Task objective >>
Please keep to the lines below from the one with "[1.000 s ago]" through the one with "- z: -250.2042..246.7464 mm", and restate them word for word, ends included.

##### Data listing

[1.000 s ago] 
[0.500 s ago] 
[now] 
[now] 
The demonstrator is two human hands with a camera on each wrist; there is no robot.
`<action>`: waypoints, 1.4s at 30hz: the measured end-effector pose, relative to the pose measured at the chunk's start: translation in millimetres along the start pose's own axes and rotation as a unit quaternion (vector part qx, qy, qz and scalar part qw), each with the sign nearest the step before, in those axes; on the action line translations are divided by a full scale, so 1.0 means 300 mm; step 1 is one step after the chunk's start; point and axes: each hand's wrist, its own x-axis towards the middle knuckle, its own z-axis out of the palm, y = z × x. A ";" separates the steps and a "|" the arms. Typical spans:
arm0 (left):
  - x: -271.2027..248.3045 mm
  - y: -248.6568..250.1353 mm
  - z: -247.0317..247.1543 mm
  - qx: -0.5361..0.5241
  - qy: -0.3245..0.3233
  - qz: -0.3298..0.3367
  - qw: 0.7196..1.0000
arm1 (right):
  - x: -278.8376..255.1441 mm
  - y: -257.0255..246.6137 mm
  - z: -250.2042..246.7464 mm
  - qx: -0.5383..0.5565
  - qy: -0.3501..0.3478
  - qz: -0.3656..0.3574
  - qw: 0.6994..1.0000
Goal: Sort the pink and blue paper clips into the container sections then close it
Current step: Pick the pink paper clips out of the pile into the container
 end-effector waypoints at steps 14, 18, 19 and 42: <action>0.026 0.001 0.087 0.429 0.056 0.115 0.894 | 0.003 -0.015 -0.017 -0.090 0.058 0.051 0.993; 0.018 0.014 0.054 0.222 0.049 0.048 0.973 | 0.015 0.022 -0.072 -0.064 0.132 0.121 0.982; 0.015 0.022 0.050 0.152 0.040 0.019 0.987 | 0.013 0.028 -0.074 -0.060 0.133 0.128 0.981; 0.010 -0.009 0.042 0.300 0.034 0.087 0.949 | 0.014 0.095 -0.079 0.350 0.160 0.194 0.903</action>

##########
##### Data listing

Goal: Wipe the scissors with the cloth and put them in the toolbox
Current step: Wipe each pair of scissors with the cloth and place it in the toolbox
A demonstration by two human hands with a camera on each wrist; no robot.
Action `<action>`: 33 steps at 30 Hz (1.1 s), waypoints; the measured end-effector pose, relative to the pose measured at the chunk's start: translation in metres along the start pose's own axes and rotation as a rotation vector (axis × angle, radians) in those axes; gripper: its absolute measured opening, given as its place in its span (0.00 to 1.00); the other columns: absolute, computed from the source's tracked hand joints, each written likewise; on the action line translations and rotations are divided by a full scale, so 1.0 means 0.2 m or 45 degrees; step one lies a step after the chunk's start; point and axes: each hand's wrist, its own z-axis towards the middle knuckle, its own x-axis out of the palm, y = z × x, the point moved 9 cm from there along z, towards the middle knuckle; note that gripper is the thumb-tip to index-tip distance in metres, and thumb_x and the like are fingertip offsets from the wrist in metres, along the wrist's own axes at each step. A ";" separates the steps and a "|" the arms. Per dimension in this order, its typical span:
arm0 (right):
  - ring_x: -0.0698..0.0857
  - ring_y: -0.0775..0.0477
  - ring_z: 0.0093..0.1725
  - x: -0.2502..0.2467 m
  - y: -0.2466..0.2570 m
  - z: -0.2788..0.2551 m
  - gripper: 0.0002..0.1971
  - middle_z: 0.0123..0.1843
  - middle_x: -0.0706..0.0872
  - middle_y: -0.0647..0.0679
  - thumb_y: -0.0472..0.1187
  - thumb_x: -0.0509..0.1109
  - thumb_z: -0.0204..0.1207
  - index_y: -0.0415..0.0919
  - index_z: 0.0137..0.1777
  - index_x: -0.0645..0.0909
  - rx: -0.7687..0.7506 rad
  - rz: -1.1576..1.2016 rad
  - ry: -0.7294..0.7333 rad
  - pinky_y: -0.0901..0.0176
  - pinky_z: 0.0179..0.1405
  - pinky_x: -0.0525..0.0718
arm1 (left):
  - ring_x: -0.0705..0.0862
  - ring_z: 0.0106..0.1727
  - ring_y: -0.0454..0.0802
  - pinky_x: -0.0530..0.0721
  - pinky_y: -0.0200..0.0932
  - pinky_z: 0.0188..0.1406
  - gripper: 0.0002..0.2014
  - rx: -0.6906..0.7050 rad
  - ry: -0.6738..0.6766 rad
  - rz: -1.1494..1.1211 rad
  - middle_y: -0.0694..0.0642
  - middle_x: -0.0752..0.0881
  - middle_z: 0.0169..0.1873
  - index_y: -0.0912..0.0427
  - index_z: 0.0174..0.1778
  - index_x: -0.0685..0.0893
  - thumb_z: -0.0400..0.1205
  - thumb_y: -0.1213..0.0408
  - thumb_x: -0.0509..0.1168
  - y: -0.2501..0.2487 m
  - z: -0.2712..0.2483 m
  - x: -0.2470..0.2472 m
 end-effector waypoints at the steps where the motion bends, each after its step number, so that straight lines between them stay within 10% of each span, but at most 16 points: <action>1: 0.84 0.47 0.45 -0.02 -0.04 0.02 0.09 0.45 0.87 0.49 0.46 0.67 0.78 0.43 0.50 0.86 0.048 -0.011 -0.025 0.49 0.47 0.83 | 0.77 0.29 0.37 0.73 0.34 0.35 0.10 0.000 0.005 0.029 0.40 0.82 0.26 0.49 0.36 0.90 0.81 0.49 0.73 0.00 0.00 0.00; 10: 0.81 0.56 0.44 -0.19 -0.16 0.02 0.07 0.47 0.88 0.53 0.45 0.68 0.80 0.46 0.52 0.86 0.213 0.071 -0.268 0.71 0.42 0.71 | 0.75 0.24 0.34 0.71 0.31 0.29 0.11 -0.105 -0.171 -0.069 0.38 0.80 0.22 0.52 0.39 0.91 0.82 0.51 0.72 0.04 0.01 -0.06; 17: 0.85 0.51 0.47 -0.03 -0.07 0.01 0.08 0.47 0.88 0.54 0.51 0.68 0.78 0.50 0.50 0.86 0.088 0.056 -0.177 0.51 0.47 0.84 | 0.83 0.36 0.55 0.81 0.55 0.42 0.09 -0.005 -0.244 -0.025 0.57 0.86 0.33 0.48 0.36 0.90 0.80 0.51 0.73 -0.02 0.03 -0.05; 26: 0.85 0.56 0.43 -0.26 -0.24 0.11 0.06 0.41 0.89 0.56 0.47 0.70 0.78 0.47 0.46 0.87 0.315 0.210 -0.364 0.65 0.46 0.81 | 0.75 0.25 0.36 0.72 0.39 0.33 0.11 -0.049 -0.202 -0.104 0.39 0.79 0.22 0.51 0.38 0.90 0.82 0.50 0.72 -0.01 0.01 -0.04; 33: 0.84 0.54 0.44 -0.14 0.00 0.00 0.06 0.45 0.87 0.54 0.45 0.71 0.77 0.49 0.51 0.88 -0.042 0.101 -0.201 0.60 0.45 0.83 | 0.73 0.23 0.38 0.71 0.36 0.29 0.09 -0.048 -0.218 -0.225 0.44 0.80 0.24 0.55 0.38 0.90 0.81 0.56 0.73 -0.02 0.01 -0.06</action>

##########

Answer for this exercise >>
[1.000 s ago] 
[0.500 s ago] 
[now] 
[now] 
The demonstrator is two human hands with a camera on each wrist; there is no robot.
`<action>`: waypoints, 1.4s at 30hz: the measured end-effector pose, relative to the pose measured at the chunk's start: translation in millimetres along the start pose's own axes and rotation as a unit quaternion (vector part qx, qy, qz and scalar part qw), each with the sign nearest the step before, in those axes; on the action line translations are divided by a full scale, so 1.0 means 300 mm; step 1 is one step after the chunk's start; point and axes: each hand's wrist, its own x-axis towards the middle knuckle, its own z-axis out of the palm, y = z × x. A ";" separates the steps and a "|" the arms. Typical spans:
arm0 (left):
  - x: -271.2027..248.3045 mm
  - y: -248.6568..250.1353 mm
  - z: -247.0317..247.1543 mm
  - qx: -0.5361..0.5241
  - qy: -0.3245..0.3233
  - qz: -0.3298..0.3367
  - qw: 0.7196..1.0000
arm1 (right):
  - x: -278.8376..255.1441 mm
  - y: -257.0255..246.6137 mm
  - z: -250.2042..246.7464 mm

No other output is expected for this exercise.